### DATA RECORDS

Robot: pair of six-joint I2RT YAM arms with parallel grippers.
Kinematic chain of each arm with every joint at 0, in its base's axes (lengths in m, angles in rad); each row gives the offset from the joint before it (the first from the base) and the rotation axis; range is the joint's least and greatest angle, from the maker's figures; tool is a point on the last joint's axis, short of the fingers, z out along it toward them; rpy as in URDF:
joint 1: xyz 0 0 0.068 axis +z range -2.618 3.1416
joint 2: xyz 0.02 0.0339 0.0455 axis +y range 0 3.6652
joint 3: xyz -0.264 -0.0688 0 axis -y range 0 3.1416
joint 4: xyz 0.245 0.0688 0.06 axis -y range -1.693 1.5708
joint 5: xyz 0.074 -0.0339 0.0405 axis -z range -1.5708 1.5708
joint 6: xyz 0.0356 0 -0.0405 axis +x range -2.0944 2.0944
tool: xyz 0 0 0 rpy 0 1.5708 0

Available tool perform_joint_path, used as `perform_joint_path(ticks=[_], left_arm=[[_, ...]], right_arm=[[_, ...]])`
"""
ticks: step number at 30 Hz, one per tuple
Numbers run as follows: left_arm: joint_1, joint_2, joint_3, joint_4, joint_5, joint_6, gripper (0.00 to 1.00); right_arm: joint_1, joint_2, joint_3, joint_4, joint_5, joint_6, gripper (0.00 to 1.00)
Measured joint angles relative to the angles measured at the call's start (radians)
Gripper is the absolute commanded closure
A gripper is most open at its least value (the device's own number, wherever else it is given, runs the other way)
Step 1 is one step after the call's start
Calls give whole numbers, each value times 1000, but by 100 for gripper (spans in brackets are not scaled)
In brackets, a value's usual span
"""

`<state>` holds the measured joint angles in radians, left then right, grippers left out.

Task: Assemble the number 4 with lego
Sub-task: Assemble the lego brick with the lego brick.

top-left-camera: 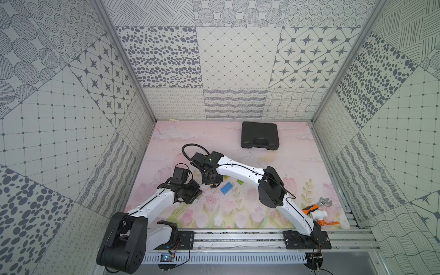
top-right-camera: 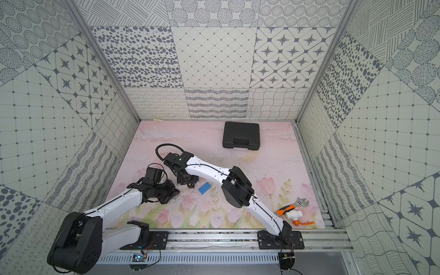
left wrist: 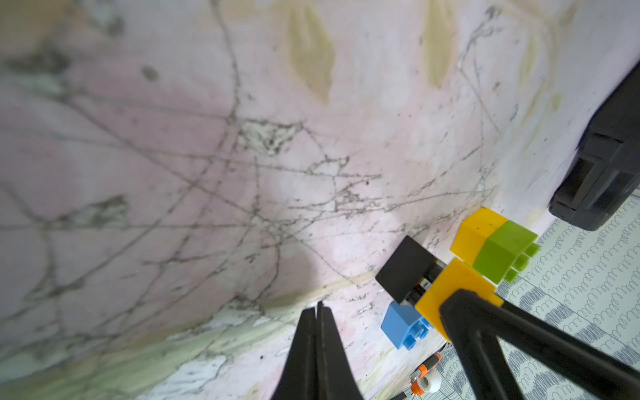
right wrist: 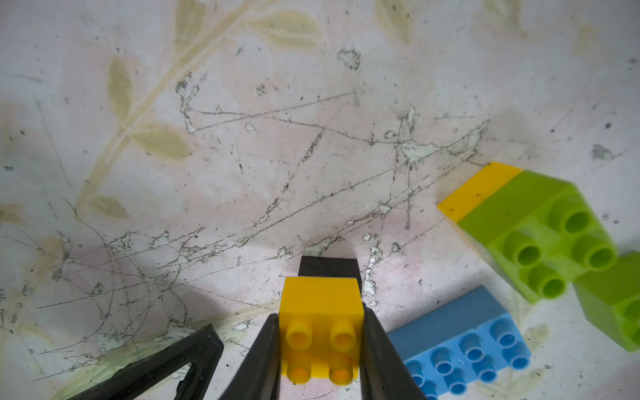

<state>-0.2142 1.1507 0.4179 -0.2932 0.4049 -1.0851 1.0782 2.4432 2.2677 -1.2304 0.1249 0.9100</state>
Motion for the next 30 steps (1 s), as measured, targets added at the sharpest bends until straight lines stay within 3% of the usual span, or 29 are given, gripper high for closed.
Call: perform_joint_path(ticks=[20, 27, 30], left_arm=[[34, -100, 41, -150, 0, 40, 100], [47, -150, 53, -202, 1, 58, 100], [49, -153, 53, -217, 2, 64, 100]], right_arm=[[15, 39, 38, -54, -1, 10, 89], [14, -88, -218, 138, -5, -5, 91], [14, -103, -246, 166, -5, -9, 90]])
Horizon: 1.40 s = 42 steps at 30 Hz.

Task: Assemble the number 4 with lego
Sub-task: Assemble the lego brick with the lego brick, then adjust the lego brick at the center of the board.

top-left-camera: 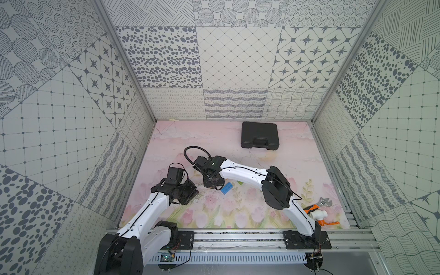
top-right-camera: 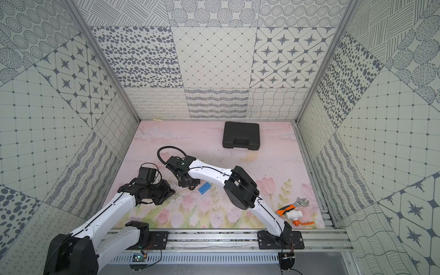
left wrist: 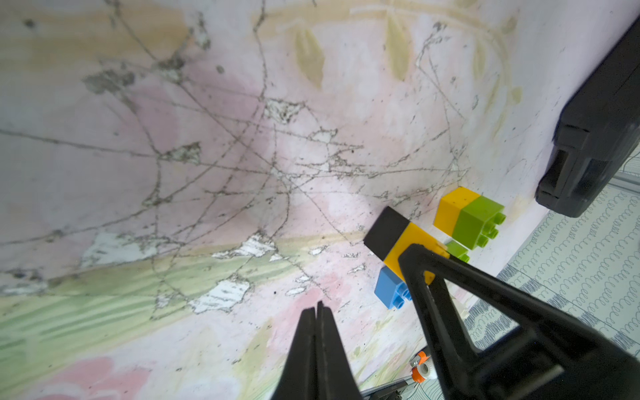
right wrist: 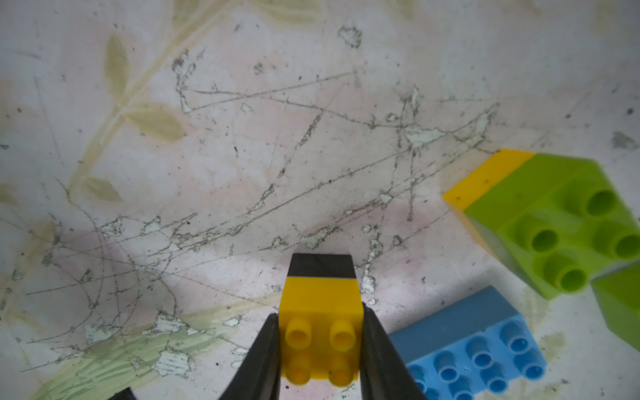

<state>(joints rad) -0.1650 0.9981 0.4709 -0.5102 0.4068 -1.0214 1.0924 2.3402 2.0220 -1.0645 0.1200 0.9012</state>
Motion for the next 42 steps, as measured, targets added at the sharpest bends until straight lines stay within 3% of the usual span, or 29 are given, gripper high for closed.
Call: perform_joint_path(ticks=[10, 13, 16, 19, 25, 31, 35, 42], left_arm=[[-6, 6, -1, -6, 5, 7, 100], [-64, 10, -18, -3, 4, 2, 99], [-149, 23, -50, 10, 5, -21, 98], [-220, 45, -82, 35, 5, -57, 95], [-293, 198, -45, 132, 46, -99, 95], [-331, 386, 43, 261, 113, -115, 96], [-346, 496, 104, 335, 160, -120, 97], [-355, 625, 211, 377, 199, -107, 98]], right_arm=[[-10, 49, 215, -172, 33, -135, 88], [-22, 31, 319, -223, 58, -179, 88], [-38, -49, 316, -251, 81, -214, 88], [-64, -193, 182, -238, 93, -243, 87], [-189, -484, -266, -127, 67, -286, 86], [-306, -541, -560, -18, 34, -334, 86], [-356, -539, -642, 47, 13, -381, 85], [-373, -478, -631, 141, -9, -447, 86]])
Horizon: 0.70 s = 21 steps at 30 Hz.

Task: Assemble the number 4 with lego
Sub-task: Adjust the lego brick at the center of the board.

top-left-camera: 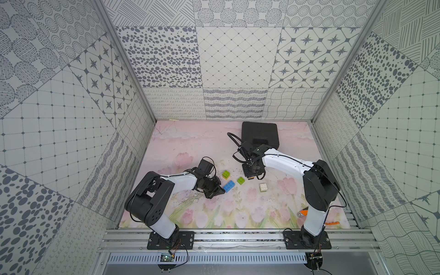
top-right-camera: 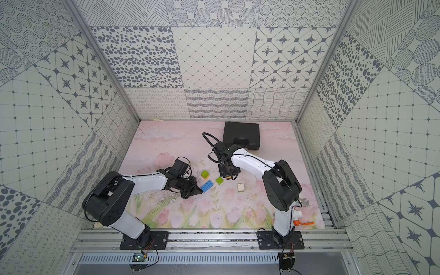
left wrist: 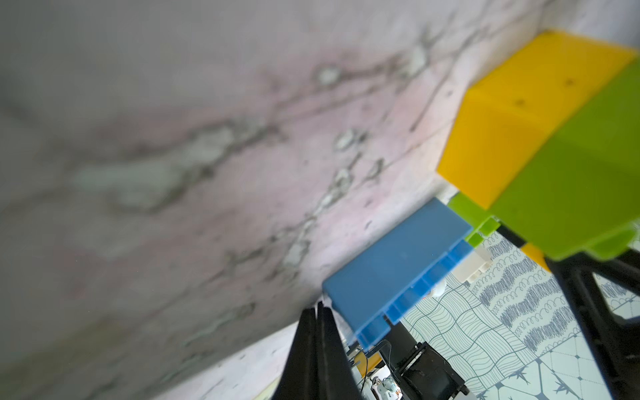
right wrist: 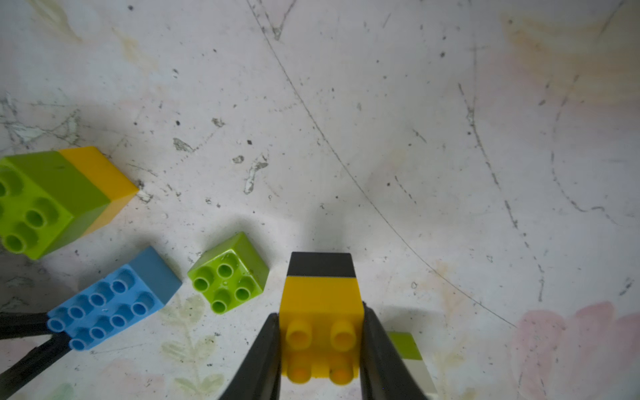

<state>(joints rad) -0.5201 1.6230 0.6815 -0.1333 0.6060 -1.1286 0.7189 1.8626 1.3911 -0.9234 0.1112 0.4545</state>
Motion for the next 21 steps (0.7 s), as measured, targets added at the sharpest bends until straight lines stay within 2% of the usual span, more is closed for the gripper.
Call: perform_joint_path(ticks=[12, 21], left_arm=[[-2, 118, 171, -84, -41, 120, 100], [-2, 161, 253, -151, -79, 203, 100]], right_arm=[[10, 22, -23, 61, -33, 6, 86], [32, 21, -31, 30, -21, 72, 85]])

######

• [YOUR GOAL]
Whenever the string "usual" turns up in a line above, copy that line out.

• [WORKED SOLUTION]
In brackets, a value's usual span
Motion for the next 30 steps (1 s), as measured, targets added at the sharpest bends until straight lines stay within 3% of the usual span, or 29 are given, gripper high for closed.
Motion for the next 42 steps, as measured, targets added at the sharpest bends until straight lines stay within 3% of the usual span, or 29 are given, gripper high for closed.
Motion for the next 21 steps (0.7 s), as measured, targets added at the sharpest bends until straight lines stay within 2% of the usual span, more is closed for the gripper.

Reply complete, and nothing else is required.